## Input data
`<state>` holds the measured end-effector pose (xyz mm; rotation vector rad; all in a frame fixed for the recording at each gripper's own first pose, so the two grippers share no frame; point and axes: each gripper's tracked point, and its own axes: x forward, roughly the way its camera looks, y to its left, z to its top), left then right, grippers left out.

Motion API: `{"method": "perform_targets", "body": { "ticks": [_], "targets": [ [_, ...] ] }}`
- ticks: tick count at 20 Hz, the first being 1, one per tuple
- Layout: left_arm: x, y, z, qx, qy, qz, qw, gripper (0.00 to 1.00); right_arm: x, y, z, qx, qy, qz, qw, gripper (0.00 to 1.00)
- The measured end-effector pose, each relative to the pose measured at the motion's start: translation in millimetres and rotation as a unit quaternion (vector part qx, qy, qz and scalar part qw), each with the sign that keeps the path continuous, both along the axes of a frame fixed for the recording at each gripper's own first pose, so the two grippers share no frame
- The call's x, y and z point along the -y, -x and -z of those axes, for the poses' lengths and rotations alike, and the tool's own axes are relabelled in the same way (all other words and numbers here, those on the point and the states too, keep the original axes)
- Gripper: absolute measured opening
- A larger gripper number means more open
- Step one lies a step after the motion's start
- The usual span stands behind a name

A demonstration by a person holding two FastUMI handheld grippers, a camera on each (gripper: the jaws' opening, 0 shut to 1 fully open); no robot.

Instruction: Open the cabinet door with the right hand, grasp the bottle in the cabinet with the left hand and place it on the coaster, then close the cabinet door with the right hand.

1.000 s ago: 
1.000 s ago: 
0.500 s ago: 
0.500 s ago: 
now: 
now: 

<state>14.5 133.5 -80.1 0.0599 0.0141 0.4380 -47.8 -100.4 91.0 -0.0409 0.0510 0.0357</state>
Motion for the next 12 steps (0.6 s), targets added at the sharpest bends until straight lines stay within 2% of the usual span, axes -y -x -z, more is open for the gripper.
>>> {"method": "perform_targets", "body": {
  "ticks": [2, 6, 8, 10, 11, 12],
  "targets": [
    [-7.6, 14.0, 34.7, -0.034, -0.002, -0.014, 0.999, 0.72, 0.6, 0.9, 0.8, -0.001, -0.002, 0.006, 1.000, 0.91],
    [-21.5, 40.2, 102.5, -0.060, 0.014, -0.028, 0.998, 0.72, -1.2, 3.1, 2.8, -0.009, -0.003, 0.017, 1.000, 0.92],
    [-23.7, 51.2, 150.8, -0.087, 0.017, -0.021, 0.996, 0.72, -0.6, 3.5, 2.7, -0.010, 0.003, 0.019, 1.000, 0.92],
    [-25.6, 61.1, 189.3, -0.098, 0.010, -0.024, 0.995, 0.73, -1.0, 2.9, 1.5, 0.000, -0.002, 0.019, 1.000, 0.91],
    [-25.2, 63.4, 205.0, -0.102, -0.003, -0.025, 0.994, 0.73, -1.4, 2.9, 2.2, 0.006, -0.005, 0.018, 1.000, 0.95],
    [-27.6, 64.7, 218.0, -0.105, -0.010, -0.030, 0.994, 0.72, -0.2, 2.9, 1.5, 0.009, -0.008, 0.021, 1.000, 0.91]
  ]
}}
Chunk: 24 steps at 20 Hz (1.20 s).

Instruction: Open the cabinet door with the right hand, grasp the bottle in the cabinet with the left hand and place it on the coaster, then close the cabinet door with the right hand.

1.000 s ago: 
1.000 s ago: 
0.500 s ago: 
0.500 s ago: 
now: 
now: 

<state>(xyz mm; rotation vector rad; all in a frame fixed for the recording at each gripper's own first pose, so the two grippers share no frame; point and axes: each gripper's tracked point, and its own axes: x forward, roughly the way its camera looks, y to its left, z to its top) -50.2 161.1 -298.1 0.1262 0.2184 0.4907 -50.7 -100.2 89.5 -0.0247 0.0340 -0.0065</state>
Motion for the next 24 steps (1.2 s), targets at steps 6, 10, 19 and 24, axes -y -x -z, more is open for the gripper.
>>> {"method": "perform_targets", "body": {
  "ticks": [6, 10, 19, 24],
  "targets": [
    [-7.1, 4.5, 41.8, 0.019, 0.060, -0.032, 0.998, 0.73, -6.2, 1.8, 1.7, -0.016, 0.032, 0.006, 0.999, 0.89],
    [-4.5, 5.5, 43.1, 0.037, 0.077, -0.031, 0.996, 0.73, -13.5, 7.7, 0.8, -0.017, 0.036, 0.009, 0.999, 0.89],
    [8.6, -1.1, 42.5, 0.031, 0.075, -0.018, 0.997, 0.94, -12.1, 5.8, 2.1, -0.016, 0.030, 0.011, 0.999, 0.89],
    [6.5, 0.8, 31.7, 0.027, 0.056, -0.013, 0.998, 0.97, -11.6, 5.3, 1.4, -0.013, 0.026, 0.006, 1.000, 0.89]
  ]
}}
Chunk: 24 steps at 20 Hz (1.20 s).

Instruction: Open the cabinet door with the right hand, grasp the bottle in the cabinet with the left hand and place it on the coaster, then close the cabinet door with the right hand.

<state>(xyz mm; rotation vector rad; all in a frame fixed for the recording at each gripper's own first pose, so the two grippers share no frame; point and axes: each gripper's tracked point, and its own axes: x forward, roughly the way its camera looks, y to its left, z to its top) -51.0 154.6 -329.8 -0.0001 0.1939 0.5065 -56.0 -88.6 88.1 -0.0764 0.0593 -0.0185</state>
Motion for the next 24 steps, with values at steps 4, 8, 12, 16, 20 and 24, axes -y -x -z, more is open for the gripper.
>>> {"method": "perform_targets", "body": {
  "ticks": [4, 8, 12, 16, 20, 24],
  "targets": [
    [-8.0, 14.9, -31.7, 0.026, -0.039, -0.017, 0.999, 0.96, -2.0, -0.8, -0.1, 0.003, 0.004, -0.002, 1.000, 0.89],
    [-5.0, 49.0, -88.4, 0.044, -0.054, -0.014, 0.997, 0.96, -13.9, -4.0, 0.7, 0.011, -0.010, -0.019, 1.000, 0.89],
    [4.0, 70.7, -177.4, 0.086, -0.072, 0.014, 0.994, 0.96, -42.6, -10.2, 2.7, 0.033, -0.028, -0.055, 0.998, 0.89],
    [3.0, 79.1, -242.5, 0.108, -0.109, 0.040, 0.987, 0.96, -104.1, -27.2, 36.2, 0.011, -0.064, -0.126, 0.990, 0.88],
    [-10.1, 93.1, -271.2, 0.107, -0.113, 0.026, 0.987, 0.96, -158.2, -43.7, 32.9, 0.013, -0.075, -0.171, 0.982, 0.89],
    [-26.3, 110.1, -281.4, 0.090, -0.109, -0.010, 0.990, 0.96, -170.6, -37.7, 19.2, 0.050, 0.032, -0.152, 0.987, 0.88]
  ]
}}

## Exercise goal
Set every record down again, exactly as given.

## Finished exercise
`<state>` holds the measured end-effector pose (xyz mm; rotation vector rad; all in a frame fixed for the recording at each gripper's own first pose, so the two grippers share no frame; point and axes: each gripper's tracked point, and its own axes: x forward, roughly the way its camera looks, y to its left, z to its top), left then right, grippers left out.

Motion API: `{"method": "perform_targets", "body": { "ticks": [_], "targets": [ [_, ...] ] }}`
- ticks: tick count at 20 Hz, the first being 1, one per tuple
- Layout: left_arm: x, y, z, qx, qy, qz, qw, gripper (0.00 to 1.00); right_arm: x, y, z, qx, qy, qz, qw, gripper (0.00 to 1.00)
- The measured end-effector pose, each relative to the pose measured at the motion's start: translation in millimetres and rotation as a unit quaternion (vector part qx, qy, qz and scalar part qw), each with the sign that keeps the path continuous, both along the axes of a frame fixed for the recording at each gripper's own first pose, so the two grippers share no frame
- The call's x, y and z point along the -y, -x and -z of those axes, for the poses' lengths and rotations alike, and the tool's own axes are relabelled in the same way (all other words and numbers here, those on the point and the states too, keep the original axes)
- Gripper: absolute measured opening
- A larger gripper number means more open
- Step one lies a step after the motion's start
- The usual span stands behind a name

A demonstration by a person holding two FastUMI handheld grippers, a camera on each (gripper: the jaws' opening, 0 shut to 1 fully open); no robot.

Instruction: Open the cabinet door with the right hand, grasp the bottle in the cabinet with the left hand and place it on the coaster, then close the cabinet door with the right hand.

1.000 s ago: 
1.000 s ago: 
0.500 s ago: 
0.500 s ago: 
now: 
now: 

<state>14.5 133.5 -80.1 0.0599 0.0141 0.4380 -47.8 -100.4 91.0 -0.0409 0.0510 0.0357</state>
Motion for the next 12 steps (0.6 s), targets added at the sharpest bends until straight lines stay within 2% of the usual span, axes -y -x -z, more is open for the gripper.
>>> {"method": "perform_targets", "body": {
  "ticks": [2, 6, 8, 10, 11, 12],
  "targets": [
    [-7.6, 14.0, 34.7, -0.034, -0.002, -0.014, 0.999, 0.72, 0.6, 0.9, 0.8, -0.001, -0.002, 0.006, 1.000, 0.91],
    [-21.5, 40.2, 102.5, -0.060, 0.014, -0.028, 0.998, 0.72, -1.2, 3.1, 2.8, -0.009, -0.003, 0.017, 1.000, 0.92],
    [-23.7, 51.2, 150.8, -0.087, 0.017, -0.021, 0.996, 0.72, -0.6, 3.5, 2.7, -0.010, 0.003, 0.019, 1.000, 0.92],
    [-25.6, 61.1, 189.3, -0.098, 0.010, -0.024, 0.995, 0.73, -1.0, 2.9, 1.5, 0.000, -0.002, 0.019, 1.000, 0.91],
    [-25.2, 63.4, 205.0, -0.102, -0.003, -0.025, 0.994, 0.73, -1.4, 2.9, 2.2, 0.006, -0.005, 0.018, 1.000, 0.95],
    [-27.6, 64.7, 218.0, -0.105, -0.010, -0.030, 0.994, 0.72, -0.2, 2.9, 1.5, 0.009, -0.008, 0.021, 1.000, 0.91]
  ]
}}
Chunk: 24 steps at 20 Hz (1.20 s).

Instruction: Open the cabinet door with the right hand, grasp the bottle in the cabinet with the left hand and place it on the coaster, then close the cabinet door with the right hand.

1.000 s ago: 
1.000 s ago: 
0.500 s ago: 
0.500 s ago: 
now: 
now: 

<state>(xyz mm; rotation vector rad; all in a frame fixed for the recording at each gripper's own first pose, so the two grippers share no frame; point and axes: each gripper's tracked point, and its own axes: x forward, roughly the way its camera looks, y to its left, z to its top) -50.2 161.1 -298.1 0.1262 0.2184 0.4907 -50.7 -100.2 89.5 -0.0247 0.0340 -0.0065</state>
Motion for the next 24 steps (1.2 s), targets at steps 6, 10, 19 and 24, axes -y -x -z, more is open for the gripper.
>>> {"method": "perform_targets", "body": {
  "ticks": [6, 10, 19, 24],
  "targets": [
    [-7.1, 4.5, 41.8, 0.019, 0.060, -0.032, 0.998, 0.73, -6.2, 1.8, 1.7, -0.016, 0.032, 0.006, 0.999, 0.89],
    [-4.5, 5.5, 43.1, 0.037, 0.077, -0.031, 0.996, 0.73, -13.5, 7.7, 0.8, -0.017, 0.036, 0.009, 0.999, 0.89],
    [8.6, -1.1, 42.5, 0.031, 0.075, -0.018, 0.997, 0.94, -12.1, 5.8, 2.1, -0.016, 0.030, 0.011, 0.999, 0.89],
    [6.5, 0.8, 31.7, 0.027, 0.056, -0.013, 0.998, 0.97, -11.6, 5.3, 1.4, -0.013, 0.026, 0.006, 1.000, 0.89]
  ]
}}
Chunk: 24 steps at 20 Hz (1.20 s).

Instruction: Open the cabinet door with the right hand, grasp the bottle in the cabinet with the left hand and place it on the coaster, then close the cabinet door with the right hand.

<state>(xyz mm; rotation vector rad; all in a frame fixed for the recording at each gripper's own first pose, so the two grippers share no frame; point and axes: each gripper's tracked point, and its own axes: x forward, roughly the way its camera looks, y to its left, z to its top) -51.0 154.6 -329.8 -0.0001 0.1939 0.5065 -56.0 -88.6 88.1 -0.0764 0.0593 -0.0185</state>
Motion for the next 24 steps, with values at steps 4, 8, 12, 16, 20 and 24, axes -y -x -z, more is open for the gripper.
>>> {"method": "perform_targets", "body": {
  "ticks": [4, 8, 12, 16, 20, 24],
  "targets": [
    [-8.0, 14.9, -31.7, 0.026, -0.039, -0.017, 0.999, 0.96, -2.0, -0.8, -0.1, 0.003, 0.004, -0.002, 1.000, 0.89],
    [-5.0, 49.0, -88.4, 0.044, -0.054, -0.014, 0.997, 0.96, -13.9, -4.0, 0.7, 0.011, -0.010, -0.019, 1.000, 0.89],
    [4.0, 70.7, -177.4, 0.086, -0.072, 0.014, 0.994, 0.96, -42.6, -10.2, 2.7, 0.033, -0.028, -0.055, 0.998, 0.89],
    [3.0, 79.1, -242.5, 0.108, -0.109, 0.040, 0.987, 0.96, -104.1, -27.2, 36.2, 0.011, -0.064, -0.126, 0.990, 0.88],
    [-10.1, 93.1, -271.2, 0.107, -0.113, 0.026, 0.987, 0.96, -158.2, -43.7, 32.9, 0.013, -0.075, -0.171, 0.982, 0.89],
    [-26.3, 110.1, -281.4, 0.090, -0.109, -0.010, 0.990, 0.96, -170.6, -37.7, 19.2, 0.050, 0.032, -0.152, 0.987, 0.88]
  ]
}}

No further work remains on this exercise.